▶ _Task details_:
Please copy the lines below, exactly as they are, from the one with "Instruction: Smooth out" through the one with "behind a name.", and leave out the pictures.

▶ _Dataset entries_:
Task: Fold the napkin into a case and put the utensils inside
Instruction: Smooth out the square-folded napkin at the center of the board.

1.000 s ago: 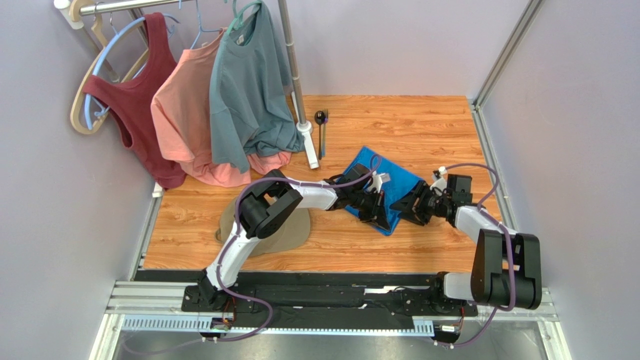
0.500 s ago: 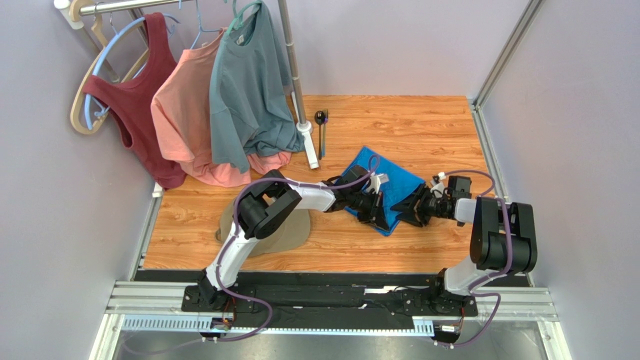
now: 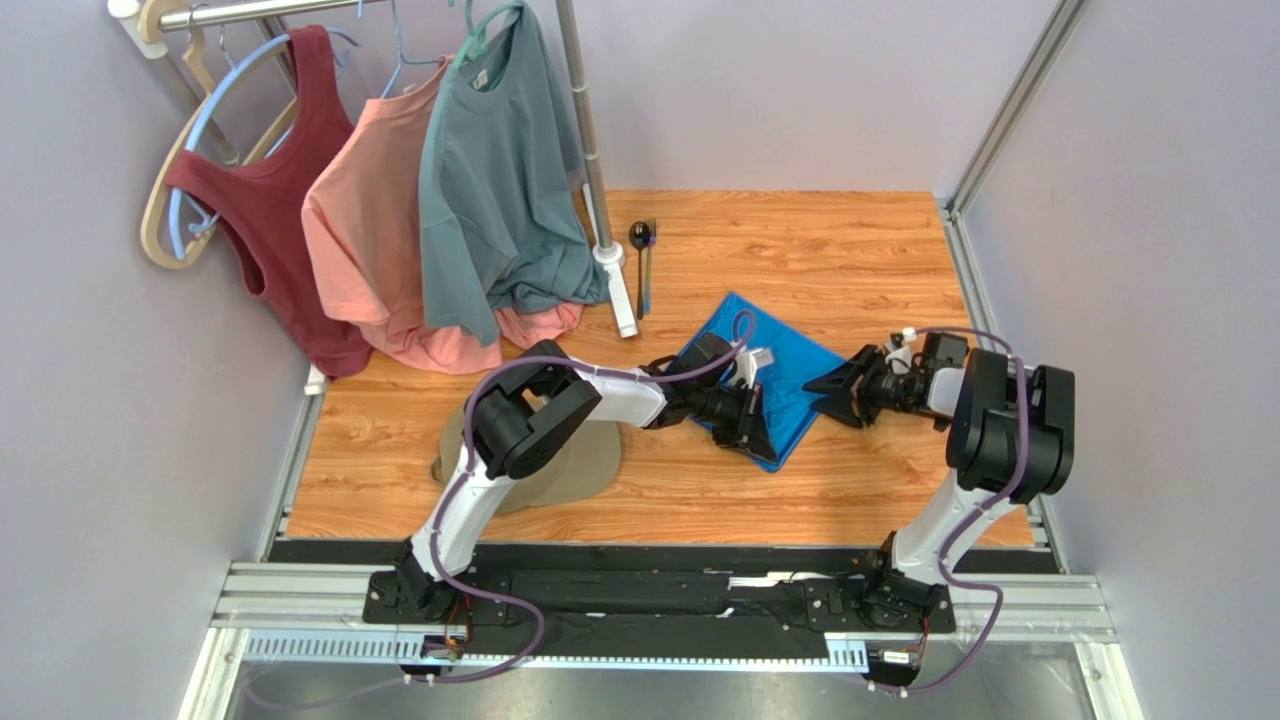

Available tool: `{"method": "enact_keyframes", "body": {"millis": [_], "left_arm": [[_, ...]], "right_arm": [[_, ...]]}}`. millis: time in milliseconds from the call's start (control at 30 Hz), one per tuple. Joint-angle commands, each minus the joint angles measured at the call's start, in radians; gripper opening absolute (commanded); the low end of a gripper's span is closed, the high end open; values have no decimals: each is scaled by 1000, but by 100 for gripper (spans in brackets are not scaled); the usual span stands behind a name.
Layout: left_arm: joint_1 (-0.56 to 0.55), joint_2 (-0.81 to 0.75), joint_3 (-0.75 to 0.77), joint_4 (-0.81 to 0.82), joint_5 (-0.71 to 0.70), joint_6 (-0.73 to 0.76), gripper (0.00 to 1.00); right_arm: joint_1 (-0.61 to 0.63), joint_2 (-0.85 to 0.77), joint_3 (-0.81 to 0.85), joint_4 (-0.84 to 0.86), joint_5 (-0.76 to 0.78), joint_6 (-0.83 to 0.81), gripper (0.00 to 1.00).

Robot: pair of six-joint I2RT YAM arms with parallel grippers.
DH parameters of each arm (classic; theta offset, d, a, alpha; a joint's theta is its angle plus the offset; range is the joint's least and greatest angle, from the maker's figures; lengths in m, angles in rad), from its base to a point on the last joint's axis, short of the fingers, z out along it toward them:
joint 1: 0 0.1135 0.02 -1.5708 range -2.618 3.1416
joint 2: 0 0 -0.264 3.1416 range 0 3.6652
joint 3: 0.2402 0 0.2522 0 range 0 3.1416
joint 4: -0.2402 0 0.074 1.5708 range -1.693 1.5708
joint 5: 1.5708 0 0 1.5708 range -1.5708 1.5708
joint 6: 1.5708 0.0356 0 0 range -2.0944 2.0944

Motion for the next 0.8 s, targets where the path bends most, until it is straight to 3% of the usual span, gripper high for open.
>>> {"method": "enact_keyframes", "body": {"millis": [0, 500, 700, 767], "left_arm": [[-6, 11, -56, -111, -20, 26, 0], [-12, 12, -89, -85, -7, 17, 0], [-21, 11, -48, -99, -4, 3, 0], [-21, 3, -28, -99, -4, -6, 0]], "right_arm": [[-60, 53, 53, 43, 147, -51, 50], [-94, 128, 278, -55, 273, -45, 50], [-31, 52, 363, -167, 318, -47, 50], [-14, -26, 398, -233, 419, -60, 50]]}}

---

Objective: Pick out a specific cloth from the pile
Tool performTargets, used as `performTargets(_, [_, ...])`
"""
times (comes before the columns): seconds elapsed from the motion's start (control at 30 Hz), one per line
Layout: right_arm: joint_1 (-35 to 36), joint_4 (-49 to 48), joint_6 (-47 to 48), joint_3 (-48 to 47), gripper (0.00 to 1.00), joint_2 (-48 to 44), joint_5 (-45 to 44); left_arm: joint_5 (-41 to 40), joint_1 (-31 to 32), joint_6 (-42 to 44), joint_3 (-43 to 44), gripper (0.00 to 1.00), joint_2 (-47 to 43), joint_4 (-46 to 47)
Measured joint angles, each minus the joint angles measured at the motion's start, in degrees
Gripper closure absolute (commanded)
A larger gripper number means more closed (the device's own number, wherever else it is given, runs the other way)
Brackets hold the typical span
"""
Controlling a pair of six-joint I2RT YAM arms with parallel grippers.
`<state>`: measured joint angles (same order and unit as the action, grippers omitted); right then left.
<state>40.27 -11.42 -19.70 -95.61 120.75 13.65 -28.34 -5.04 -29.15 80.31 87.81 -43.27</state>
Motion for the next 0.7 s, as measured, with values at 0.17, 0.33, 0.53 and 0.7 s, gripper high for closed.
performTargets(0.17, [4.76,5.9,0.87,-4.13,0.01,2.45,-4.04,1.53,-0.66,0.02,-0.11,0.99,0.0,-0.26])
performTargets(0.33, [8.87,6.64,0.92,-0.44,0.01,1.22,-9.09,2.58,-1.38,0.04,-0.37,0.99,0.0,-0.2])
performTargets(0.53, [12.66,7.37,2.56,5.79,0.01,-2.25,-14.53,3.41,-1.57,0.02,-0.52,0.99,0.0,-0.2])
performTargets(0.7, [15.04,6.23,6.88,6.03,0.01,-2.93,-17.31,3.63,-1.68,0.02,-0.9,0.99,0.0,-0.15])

▶ _Task result_:
Instruction: Smooth out the square-folded napkin at the center of the board.

1.000 s ago: 
0.500 s ago: 
now: 

Available tool: `{"method": "enact_keyframes", "body": {"millis": [_], "left_arm": [[_, ...]], "right_arm": [[_, ...]]}}`. millis: time in milliseconds from the call's start (control at 30 Hz), one per tuple. Joint-angle commands, each minus the joint angles measured at the call's start, in radians; gripper opening absolute (commanded); the low end of a gripper's span is closed, the high end open; values have no decimals: each is scaled by 1000, but by 100 for gripper (spans in brackets are not scaled); the usual span stands behind a name.

The required output has now been supplied.